#### Required action
Reproduce the data, keeping every word exactly as it is.

#### Supplied material
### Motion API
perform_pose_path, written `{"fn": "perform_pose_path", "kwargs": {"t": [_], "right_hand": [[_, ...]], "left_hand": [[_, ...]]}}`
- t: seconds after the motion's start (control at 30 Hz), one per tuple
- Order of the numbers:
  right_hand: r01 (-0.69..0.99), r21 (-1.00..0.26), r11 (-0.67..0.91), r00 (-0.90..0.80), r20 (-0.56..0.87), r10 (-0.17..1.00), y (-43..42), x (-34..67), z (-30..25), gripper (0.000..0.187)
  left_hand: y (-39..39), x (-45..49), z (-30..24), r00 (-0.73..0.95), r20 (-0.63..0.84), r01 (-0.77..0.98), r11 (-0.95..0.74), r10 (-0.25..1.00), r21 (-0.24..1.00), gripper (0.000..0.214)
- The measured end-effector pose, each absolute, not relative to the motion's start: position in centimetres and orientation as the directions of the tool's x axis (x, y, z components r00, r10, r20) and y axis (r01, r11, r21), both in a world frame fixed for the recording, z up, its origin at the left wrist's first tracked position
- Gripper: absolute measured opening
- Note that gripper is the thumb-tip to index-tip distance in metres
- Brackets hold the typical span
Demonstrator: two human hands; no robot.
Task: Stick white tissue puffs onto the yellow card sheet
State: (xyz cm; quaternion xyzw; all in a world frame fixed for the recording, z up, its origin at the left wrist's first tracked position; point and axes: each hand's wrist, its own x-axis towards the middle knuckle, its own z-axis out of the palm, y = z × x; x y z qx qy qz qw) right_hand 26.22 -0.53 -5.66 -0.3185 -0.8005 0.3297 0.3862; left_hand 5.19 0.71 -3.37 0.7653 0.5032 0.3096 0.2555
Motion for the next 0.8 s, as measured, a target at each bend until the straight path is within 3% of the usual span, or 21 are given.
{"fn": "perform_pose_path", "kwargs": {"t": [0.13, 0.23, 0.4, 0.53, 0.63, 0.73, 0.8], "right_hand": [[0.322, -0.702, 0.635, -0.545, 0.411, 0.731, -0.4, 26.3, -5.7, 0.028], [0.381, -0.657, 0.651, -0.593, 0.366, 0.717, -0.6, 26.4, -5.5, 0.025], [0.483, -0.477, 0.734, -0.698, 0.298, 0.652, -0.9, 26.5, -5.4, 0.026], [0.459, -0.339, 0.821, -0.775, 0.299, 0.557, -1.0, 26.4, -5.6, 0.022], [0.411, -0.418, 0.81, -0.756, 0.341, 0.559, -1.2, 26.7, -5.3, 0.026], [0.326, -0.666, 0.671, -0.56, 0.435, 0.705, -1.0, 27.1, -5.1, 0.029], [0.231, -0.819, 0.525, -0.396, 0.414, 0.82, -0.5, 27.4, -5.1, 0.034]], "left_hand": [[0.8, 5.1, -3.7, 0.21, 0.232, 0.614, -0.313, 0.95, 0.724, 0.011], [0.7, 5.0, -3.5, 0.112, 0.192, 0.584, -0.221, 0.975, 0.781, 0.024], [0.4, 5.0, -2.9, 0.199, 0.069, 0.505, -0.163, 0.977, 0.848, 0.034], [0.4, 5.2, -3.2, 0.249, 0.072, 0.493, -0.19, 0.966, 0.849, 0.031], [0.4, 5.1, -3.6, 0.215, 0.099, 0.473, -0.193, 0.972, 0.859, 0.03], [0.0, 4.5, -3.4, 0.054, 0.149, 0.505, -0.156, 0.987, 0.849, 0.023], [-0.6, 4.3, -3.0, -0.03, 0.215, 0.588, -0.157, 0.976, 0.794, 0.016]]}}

#### Answer section
### Motion API
perform_pose_path, written `{"fn": "perform_pose_path", "kwargs": {"t": [_], "right_hand": [[_, ...]], "left_hand": [[_, ...]]}}`
- t: seconds after the motion's start (control at 30 Hz), one per tuple
- Order of the numbers:
  right_hand: r01 (-0.69..0.99), r21 (-1.00..0.26), r11 (-0.67..0.91), r00 (-0.90..0.80), r20 (-0.56..0.87), r10 (-0.17..1.00), y (-43..42), x (-34..67), z (-30..25), gripper (0.000..0.187)
  left_hand: y (-39..39), x (-45..49), z (-30..24), r00 (-0.73..0.95), r20 (-0.63..0.84), r01 (-0.77..0.98), r11 (-0.95..0.74), r10 (-0.25..1.00), r21 (-0.24..1.00), gripper (0.000..0.214)
- The measured end-effector pose, each absolute, not relative to the motion's start: position in centimetres and orientation as the directions of the tool's x axis (x, y, z components r00, r10, r20) and y axis (r01, r11, r21), both in a world frame fixed for the recording, z up, its origin at the left wrist's first tracked position
- Gripper: absolute measured opening
- Note that gripper is the thumb-tip to index-tip distance in metres
- Brackets hold the typical span
Demonstrator: two human hands; no robot.
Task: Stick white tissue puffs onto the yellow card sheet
State: (xyz cm; quaternion xyzw; all in a world frame fixed for the recording, z up, its origin at the left wrist's first tracked position; point and axes: each hand's wrist, its own x-axis towards the middle knuckle, its own z-axis out of the palm, y = z × x; x y z qx qy qz qw) right_hand 26.22 -0.53 -5.66 -0.3185 -0.8005 0.3297 0.3862; left_hand 5.19 0.71 -3.37 0.7653 0.5032 0.3096 0.2555
Motion for the next 0.8 s, as measured, a target at each bend until the straight path is within 3% of the usual span, or 21 are given.
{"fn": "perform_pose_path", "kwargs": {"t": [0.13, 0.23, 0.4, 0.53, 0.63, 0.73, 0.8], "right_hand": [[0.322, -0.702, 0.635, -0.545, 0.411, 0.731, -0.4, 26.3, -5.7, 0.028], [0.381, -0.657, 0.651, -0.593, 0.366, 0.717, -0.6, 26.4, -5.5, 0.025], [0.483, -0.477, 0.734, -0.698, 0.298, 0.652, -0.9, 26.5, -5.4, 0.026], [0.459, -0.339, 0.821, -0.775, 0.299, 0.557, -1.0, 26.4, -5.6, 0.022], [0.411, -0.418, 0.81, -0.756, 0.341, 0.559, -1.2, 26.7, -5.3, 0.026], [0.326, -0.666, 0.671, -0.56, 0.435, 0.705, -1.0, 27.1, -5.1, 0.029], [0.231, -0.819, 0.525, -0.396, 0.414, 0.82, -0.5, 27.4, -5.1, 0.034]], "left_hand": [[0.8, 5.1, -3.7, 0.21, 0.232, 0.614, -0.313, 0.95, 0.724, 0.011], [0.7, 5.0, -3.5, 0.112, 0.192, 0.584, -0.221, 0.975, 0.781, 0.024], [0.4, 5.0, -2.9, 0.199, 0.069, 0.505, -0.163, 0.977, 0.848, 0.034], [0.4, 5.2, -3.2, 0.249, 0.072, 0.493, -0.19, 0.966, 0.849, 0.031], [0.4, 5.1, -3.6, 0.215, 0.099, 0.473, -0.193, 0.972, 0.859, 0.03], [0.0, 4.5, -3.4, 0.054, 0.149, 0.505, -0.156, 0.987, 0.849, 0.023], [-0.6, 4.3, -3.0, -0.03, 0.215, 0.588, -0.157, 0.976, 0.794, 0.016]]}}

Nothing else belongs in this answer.